[Work item] Count the lines below that include "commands". Only the number should be given.

[Stored items from a collection]
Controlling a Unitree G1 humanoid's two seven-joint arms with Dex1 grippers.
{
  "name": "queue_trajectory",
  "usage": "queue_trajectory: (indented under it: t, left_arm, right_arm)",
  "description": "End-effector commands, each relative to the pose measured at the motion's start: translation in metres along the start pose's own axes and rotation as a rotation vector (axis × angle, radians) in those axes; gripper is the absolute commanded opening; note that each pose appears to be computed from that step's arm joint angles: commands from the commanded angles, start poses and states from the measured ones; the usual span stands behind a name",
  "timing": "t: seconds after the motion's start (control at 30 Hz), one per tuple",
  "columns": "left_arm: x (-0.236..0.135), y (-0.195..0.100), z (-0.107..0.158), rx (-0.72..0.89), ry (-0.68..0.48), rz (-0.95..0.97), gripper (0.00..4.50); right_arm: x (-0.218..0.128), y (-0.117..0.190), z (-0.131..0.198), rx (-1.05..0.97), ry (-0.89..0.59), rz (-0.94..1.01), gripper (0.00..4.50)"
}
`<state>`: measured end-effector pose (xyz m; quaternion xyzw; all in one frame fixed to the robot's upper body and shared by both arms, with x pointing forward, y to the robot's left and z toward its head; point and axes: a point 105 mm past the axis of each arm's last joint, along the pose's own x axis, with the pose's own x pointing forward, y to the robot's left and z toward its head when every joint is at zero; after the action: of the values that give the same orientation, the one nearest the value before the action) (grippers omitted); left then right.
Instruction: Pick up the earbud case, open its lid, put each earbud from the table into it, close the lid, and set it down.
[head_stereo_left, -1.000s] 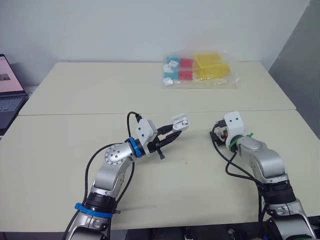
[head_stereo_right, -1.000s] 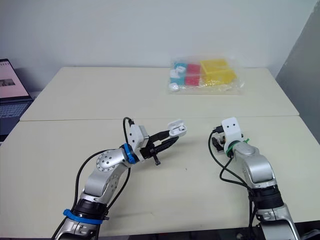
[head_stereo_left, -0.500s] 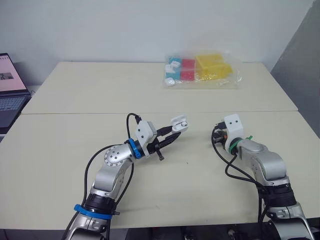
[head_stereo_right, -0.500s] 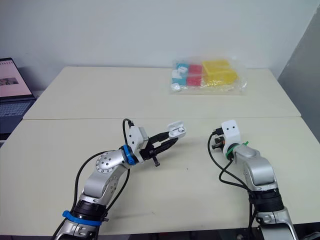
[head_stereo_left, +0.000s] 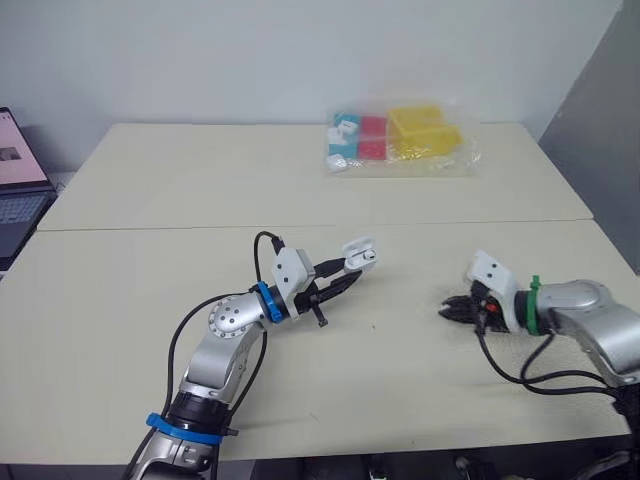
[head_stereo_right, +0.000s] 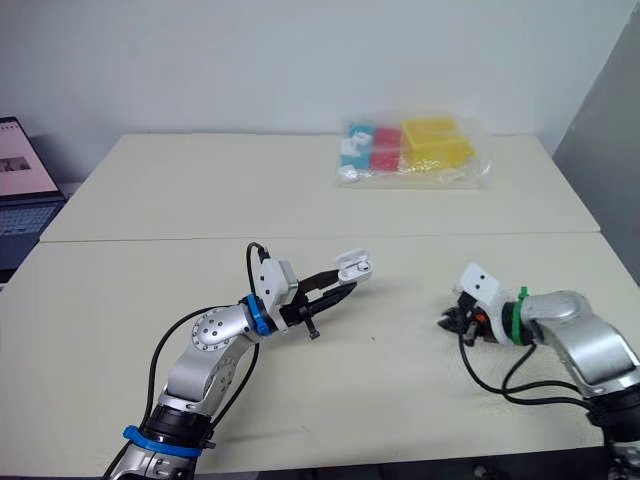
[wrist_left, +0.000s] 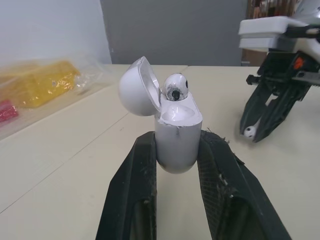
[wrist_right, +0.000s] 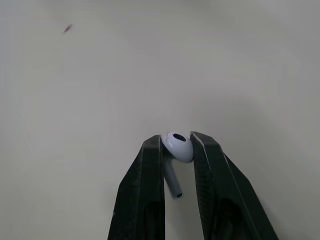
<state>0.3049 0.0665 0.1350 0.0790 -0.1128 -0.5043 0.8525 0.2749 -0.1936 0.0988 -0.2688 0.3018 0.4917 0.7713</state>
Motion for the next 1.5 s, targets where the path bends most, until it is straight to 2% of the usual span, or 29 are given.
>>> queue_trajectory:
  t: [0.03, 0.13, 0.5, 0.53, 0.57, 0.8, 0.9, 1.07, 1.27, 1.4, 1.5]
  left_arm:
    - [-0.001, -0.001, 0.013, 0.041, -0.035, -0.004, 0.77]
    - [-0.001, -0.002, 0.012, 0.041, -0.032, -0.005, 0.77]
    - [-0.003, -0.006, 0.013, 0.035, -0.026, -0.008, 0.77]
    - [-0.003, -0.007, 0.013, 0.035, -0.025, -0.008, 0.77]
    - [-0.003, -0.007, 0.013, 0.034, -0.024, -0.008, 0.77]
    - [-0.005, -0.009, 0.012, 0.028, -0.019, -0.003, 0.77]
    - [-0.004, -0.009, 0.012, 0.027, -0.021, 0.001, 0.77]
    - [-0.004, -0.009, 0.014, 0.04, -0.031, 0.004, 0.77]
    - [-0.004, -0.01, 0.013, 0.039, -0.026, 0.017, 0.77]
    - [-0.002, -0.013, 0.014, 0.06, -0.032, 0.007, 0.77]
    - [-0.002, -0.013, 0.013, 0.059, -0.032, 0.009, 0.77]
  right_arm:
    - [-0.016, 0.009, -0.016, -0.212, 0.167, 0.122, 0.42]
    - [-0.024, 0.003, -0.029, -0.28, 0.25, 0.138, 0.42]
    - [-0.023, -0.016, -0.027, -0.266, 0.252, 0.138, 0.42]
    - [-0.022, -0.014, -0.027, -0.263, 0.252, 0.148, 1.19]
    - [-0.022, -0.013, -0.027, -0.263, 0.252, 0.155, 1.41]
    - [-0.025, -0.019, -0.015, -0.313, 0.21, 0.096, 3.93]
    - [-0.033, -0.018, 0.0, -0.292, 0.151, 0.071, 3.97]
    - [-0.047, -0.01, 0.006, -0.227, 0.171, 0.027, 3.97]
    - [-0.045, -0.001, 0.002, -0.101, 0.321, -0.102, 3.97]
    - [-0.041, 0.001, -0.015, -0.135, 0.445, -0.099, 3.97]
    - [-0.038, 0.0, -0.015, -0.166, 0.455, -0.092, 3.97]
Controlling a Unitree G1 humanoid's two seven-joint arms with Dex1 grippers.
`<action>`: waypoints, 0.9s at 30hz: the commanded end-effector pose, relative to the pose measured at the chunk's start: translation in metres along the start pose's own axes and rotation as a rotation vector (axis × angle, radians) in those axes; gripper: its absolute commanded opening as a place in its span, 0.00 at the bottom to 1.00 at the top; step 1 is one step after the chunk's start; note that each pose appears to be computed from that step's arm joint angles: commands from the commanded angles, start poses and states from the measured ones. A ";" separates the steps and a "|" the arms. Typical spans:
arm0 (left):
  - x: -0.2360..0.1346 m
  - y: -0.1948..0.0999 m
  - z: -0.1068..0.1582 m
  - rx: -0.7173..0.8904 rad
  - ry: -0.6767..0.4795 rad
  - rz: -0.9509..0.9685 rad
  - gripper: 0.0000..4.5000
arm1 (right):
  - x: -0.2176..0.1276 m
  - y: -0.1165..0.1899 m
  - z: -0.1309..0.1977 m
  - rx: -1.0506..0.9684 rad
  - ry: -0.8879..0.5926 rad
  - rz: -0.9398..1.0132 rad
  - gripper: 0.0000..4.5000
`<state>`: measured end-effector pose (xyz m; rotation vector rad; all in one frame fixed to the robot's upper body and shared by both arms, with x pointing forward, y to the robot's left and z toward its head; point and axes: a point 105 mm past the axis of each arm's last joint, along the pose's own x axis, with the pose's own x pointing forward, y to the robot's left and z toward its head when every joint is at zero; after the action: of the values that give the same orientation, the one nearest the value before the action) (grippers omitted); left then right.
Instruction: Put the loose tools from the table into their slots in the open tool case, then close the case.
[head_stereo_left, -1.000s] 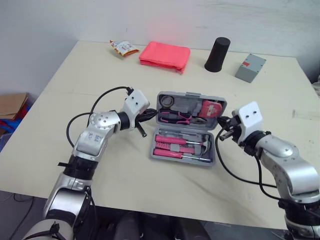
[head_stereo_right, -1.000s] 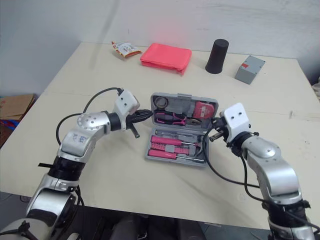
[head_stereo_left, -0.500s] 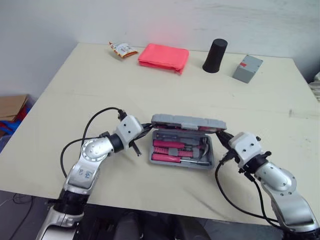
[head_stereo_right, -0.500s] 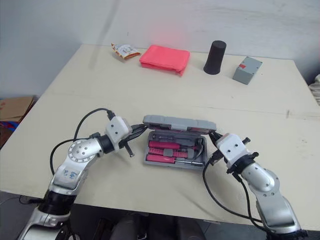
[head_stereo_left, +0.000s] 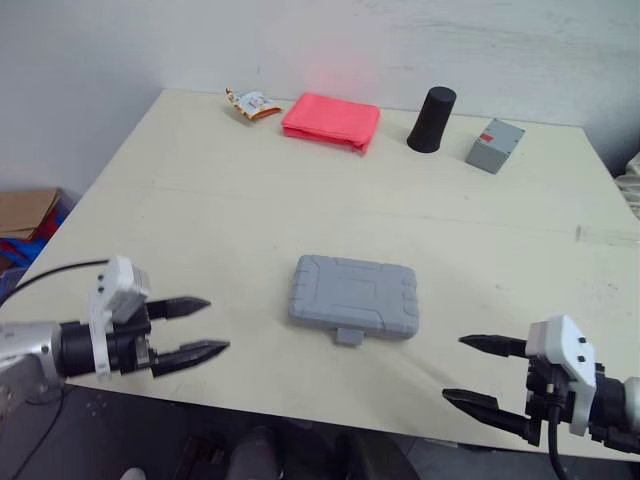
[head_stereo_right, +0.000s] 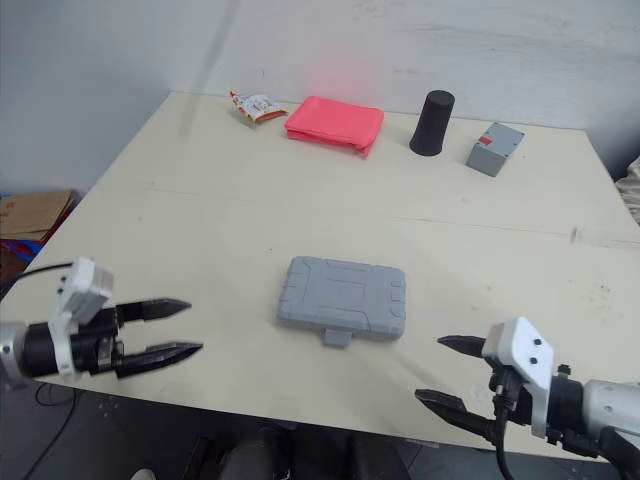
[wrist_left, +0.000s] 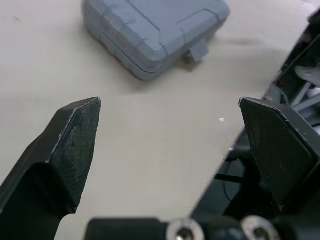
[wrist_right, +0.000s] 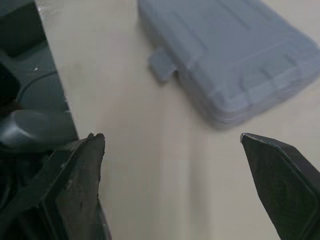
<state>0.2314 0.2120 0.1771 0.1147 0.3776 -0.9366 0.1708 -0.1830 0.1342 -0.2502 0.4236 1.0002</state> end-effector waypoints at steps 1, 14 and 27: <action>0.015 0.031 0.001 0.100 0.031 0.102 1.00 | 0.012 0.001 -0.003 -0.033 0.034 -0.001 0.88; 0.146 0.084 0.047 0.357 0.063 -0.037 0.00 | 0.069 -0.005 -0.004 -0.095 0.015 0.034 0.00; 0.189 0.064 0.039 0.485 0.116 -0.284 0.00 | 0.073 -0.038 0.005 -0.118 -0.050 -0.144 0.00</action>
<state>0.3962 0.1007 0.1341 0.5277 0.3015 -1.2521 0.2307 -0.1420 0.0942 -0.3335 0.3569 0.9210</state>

[Exercise result] 2